The problem:
Scan the data below and work out how many of its lines contain the word "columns". Give only that number.

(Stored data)

====

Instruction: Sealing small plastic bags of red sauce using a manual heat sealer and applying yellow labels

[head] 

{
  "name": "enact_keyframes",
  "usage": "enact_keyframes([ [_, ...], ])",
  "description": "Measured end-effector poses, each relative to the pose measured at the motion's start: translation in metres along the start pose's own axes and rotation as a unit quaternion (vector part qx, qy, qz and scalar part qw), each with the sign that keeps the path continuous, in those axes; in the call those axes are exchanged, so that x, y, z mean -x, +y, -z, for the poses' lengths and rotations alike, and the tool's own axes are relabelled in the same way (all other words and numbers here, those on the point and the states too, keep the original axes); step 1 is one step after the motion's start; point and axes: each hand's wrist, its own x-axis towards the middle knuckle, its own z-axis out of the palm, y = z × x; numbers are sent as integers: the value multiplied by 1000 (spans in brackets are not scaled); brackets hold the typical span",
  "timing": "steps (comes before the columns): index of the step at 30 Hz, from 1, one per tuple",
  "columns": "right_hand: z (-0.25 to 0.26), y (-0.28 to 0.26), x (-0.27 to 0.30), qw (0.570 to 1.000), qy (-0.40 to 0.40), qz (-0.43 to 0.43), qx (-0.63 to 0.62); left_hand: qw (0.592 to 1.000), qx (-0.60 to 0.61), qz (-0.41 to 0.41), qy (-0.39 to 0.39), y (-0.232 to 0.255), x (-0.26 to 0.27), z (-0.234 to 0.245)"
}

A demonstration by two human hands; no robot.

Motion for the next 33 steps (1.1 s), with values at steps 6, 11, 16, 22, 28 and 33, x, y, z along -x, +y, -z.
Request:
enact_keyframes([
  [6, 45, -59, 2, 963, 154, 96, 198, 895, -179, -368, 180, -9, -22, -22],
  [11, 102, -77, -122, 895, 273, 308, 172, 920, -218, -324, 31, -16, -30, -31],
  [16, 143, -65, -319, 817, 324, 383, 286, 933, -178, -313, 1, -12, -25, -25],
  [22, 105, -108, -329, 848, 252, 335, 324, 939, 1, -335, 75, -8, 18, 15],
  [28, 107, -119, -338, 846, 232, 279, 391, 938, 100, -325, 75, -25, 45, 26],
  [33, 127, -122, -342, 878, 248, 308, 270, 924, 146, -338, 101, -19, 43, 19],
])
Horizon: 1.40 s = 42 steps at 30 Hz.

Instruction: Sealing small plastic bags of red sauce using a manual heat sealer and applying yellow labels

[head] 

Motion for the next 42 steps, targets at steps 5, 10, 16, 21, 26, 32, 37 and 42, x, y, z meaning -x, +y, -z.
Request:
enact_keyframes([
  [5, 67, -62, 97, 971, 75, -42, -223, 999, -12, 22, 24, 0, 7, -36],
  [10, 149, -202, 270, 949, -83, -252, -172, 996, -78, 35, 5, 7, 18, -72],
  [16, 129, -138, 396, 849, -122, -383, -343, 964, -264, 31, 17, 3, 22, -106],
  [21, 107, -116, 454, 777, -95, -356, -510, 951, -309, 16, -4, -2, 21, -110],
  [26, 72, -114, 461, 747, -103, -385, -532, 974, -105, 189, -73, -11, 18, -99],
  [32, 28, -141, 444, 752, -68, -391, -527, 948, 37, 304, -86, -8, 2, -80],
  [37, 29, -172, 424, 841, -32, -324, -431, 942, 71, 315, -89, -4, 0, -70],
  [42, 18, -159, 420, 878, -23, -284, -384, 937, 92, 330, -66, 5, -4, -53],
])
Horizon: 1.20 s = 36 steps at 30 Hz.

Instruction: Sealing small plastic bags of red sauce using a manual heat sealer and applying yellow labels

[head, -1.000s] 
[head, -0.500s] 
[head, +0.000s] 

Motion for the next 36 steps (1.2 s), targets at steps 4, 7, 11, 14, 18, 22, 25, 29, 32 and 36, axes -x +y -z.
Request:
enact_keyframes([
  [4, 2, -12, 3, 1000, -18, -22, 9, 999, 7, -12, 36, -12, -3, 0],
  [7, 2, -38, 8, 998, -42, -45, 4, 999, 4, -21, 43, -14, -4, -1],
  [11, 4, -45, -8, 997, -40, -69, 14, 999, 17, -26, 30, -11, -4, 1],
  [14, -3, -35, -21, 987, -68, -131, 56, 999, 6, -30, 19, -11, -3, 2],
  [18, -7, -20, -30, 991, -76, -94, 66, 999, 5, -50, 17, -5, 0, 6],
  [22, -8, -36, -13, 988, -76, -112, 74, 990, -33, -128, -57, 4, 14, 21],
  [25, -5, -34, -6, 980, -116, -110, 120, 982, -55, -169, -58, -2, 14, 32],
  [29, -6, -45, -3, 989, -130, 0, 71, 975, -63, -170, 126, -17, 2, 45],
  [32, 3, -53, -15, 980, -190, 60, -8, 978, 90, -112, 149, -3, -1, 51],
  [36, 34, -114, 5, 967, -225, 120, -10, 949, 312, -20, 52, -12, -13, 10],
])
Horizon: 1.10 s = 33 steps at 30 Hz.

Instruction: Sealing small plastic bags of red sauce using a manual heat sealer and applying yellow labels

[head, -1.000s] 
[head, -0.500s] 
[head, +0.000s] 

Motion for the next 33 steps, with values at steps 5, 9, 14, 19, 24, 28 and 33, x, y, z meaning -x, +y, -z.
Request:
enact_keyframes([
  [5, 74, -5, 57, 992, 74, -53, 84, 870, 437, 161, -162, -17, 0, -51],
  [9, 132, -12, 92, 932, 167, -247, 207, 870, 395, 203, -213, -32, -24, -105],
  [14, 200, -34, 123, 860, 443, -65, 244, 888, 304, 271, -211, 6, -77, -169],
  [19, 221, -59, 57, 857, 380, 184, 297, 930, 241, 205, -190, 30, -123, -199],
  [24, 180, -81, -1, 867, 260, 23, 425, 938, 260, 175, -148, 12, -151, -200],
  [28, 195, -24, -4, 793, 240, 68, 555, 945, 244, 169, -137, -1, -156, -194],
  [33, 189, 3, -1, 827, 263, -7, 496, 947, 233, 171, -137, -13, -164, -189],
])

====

Response area:
2